Жизнь, поглощенная киноаппаратом, заключена в тех километровых червях-солитерах, то есть кинопленках, которые уже смотаны в бобины. Теперь эту жизнь — по существу, жизнью она уже не является — надо извлечь наружу и закрепить, зафиксировать, дабы другая машина могла вернуть ей движение, застывшее на пленке в бесконечной дробности мгновений.
Сюда попадаешь как в чье-то громадное чрево, где механически зарождается чудовищная жизнь.
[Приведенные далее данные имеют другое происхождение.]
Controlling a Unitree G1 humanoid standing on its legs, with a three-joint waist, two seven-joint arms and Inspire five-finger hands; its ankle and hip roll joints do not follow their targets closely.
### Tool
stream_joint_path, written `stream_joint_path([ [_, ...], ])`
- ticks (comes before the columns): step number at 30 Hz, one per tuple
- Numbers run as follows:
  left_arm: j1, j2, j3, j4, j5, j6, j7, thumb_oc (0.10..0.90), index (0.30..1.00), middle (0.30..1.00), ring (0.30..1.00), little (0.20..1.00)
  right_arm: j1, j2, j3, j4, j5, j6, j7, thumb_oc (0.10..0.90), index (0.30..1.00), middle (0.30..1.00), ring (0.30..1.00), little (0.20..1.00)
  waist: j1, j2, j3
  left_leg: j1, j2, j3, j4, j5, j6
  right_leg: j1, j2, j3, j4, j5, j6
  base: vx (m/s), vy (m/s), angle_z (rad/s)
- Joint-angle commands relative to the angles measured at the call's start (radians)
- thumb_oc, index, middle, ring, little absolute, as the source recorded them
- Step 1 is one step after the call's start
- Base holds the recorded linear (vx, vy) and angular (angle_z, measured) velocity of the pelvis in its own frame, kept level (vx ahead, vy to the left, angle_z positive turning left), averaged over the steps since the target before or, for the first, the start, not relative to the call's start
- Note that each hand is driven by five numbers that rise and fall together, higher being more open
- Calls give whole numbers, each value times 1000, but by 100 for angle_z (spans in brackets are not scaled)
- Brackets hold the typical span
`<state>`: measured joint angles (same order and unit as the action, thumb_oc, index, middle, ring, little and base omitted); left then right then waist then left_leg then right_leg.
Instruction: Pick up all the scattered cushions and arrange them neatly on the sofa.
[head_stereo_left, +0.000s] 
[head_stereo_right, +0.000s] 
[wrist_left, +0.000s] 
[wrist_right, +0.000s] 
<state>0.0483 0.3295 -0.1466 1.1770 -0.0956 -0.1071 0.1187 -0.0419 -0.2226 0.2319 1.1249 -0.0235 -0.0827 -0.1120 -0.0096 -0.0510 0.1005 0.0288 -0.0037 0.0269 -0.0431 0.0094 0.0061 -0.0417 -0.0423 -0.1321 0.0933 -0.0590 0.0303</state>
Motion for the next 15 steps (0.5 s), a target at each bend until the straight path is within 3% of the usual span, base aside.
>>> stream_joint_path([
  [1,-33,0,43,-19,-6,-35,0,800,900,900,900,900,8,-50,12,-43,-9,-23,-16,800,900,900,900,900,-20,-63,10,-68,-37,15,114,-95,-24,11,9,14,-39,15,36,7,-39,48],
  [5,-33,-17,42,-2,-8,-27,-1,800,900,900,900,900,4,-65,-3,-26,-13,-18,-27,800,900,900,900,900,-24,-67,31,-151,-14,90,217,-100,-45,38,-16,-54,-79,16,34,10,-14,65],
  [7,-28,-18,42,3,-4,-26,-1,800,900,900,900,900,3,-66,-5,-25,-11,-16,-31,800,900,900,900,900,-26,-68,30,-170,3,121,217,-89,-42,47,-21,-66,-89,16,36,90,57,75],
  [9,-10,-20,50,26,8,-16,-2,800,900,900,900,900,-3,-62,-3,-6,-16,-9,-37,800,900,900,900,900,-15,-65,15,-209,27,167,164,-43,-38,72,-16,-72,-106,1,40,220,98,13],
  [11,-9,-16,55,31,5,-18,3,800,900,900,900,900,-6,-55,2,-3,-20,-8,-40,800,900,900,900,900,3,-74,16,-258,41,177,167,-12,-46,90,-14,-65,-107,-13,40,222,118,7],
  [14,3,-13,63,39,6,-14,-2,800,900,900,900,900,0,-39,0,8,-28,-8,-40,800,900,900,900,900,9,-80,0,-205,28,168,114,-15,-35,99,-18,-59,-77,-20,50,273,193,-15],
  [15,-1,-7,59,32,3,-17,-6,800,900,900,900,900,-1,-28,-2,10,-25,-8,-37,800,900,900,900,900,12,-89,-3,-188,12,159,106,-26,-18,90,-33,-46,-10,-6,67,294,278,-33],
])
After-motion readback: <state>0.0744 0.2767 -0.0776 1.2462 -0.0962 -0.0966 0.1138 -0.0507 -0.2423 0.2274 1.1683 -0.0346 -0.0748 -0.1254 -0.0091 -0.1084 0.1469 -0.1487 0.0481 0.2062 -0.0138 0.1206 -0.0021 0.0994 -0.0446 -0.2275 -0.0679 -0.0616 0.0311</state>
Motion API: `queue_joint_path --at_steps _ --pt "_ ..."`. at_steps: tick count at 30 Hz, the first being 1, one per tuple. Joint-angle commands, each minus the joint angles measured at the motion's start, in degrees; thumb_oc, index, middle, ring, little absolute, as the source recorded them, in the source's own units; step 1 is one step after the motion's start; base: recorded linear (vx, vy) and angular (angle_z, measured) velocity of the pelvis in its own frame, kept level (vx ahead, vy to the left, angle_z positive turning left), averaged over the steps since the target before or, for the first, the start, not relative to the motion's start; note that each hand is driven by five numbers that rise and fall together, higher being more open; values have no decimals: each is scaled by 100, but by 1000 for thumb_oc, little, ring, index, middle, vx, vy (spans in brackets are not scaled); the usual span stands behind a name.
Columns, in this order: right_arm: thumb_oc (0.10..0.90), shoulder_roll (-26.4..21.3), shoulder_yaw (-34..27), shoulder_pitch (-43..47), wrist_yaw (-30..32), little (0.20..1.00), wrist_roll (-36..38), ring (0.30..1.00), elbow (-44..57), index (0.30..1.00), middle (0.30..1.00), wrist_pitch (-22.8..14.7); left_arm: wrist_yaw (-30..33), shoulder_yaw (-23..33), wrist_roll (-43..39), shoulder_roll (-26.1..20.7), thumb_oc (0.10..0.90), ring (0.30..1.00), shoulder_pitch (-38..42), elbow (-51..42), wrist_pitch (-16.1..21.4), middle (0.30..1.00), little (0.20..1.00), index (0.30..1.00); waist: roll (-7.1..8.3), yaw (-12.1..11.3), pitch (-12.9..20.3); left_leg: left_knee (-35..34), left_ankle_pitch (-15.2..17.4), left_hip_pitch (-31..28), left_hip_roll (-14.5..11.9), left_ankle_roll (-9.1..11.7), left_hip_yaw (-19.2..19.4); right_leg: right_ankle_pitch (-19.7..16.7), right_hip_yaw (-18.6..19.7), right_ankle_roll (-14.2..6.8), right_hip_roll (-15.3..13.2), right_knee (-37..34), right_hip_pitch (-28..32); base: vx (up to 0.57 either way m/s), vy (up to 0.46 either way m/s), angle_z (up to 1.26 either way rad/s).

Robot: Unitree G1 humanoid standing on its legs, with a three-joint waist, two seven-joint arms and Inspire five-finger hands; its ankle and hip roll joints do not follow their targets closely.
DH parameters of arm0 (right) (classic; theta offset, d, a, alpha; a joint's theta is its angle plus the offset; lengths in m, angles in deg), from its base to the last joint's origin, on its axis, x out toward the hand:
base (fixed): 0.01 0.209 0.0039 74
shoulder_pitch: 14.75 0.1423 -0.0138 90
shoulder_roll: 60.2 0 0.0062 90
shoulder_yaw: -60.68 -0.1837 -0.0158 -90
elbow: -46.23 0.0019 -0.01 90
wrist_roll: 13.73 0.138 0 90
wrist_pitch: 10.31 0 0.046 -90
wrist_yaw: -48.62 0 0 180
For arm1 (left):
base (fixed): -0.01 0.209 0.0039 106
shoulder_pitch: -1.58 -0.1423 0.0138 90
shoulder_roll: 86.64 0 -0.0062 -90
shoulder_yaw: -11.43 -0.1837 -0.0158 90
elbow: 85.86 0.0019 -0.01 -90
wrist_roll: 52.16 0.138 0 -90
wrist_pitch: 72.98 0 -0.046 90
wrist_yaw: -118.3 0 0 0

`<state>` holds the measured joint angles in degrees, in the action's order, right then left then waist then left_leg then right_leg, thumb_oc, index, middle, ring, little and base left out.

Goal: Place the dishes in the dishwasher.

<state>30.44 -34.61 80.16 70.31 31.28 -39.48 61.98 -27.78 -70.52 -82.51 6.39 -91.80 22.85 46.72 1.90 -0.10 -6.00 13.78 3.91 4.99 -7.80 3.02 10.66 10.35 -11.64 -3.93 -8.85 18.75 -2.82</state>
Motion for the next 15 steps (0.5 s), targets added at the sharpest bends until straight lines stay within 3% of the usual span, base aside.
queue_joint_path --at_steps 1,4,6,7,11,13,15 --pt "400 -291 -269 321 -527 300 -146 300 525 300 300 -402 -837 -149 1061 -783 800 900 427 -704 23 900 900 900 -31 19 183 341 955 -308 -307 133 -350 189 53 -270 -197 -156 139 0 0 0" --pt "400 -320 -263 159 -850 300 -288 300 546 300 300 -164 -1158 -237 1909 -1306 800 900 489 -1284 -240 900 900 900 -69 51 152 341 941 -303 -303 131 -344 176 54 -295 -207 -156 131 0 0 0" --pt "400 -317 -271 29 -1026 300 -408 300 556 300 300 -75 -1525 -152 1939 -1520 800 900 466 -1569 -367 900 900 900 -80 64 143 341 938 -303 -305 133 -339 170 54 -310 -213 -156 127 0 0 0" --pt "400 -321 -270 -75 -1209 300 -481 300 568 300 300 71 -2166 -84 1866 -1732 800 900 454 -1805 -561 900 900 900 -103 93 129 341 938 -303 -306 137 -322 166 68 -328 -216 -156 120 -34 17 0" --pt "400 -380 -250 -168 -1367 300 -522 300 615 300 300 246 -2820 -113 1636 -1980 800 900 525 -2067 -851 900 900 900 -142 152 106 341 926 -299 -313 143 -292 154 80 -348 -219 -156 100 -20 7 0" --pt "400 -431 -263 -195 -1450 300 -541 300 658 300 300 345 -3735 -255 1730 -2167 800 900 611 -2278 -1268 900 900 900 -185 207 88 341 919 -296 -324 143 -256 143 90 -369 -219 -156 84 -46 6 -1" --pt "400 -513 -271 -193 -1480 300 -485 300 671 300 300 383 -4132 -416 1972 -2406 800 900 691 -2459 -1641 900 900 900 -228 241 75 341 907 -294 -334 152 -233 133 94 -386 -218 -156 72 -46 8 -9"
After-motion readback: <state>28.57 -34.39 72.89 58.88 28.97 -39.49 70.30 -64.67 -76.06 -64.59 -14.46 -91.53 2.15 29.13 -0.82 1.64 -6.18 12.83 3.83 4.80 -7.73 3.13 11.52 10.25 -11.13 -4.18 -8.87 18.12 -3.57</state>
Сколько рук снуют в темноте! Тут целое полчище мужчин и женщин — операторов, техников, складских работников, а также тех, кто следит за динамо-машинами и прочими механизмами, людей, пристроенных к сушилкам, в красильни, на промывку, тонирование и перфорацию пленки, на склейку ее разрозненных кусков.
Стоит мне ступить в удушающую темноту этих подземных цехов, зараженную тлетворными выхлопами машин и едкими испарениями химикатов, как все, что во мне есть излишнего, моментально исчезает.
Руки. Я не вижу ничего, кроме рук, в этой камере-обскуре. Руки, хлопочущие над чанами, руки, кажущиеся в потустороннем свечении красных фонарей анатомическим сцеплением костей скелета. Смотрю, и мне представляется, что эти руки принадлежат душам усопших, обреченным быть только руками, вот этими руками, инструментами. Да есть ли у них сердце? Хотя для чего оно им? Здесь оно неуместно. Разве что тоже в качестве придатка к машине, которая управляет руками. То же и голова — лишь инструмент, чтобы соображать, что может понадобиться рукам. Мало-помалу меня сковывает ужас при мысли, что ведь и мне уготовано быть только рукой, которая крутит ручку кинокамеры, и не иначе, только ею.